22″ x 32″. Spray paint, acrylic, pastel, crayon, charcoal and oil on board.

Endangered Animal Painting Series: Egyptian Vulture

Posted in Endangered Animal Series with tags , , , , , , , , , , on July 29, 2009 by katievautour

Egyptian Vulture

This is one of the most unique looking birds ever. It is an Egyptian Vulture and it’s from–you guessed it!–Egypt. The ancient Egyptians modeled many of their gods and hieroglyphics after this creature, and now, in the 21st century, this Vulture is endangered from feeding on poisoned carcasses and drinking from water supplies that are loaded with chemicals. Its species has witnessed the rise of the pyramids and may soon fall due to the toxic byproducts of contemporary civilization.

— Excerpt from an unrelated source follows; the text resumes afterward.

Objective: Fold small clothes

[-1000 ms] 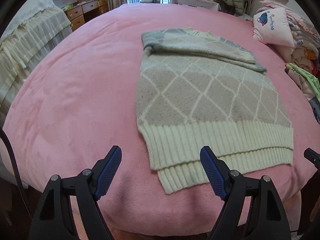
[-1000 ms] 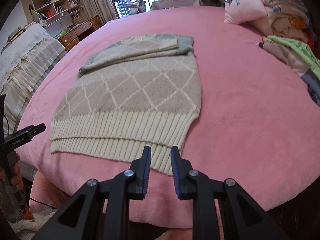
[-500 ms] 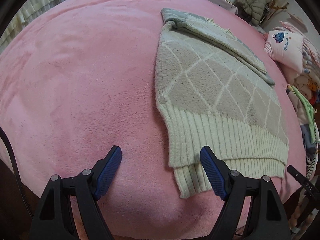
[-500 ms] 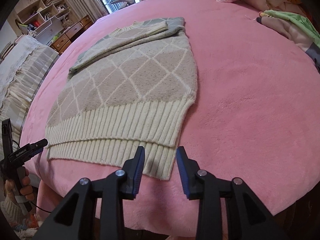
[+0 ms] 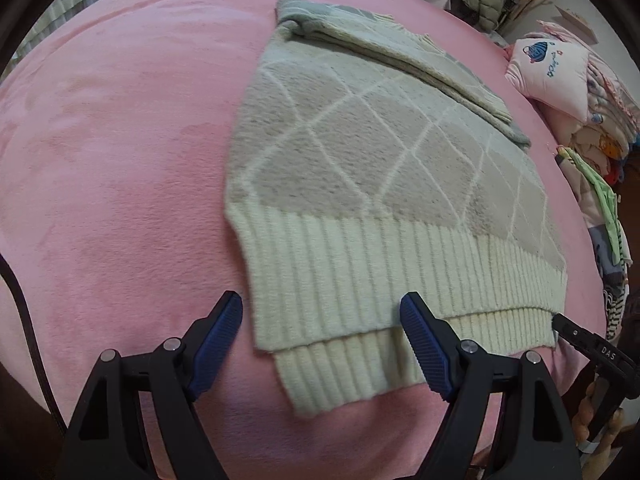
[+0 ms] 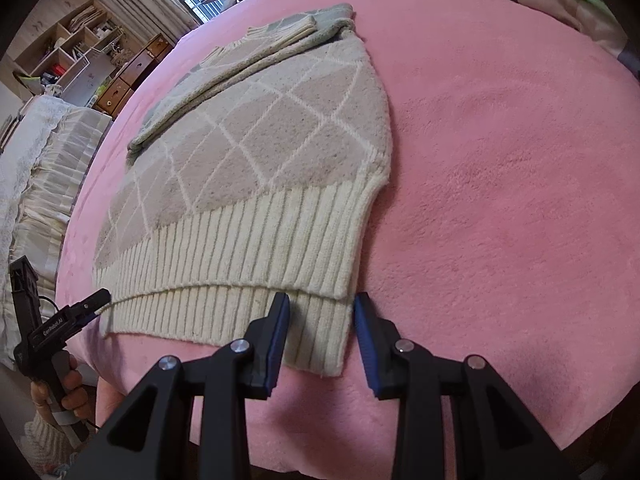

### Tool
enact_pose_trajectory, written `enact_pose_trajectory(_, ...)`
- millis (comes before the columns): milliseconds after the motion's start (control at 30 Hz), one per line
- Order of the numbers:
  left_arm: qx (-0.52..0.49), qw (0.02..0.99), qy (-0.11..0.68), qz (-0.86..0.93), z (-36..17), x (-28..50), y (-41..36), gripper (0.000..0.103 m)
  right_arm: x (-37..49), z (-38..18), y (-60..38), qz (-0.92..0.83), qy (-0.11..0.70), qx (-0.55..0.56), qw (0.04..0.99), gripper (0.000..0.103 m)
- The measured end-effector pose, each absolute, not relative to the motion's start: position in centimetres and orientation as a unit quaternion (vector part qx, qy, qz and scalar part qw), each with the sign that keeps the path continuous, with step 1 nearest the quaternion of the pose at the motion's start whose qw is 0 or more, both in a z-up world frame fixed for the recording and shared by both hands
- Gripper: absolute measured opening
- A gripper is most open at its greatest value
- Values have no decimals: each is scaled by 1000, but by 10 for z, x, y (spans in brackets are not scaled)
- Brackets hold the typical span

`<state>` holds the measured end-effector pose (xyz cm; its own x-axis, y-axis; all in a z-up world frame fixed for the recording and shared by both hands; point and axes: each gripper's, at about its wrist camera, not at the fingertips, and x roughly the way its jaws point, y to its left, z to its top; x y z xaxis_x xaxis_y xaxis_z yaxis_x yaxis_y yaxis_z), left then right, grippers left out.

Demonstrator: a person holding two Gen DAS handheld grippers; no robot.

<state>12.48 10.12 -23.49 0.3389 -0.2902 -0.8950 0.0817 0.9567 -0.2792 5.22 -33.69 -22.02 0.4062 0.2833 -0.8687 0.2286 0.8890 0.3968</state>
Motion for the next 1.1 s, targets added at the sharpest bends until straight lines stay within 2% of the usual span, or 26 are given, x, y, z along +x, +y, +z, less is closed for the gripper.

Then again, so may humans.

36″ x 36″. Oil, spray paint, pastel, marker, crayon, charcoal and acrylic on canvas.

Endangered Animal Painting Series: Atlantic Wolffish

Posted in Endangered Animal Series with tags , , , , , , , on July 28, 2009 by katievautour

Wolffish

This ferociously named yet entirely docile creature is an Atlantic Wolffish. It lives in the waters of, well, the Atlantic Ocean. The Wolffish gets its name from unusually long teeth which resemble those of a wolf. Its existence is being threatened by indiscriminate bottom trawling for other types of more commonly farmed fish, as well as recreational fishing.

Interesting fact: if you search for Wolffish on Google, one of the first results is a recipe for chow requiring Wolffish as one of the ingredients. (By no means am I suggesting you make Wolffish chow. I am attempting to illustrate that rather than addressing the decline of this species, we ignore it. Or worse, it is indirectly encouraged through the information we receive.)

32″ x 22″. Spray paint, pastel, marker, crayon and oil on board.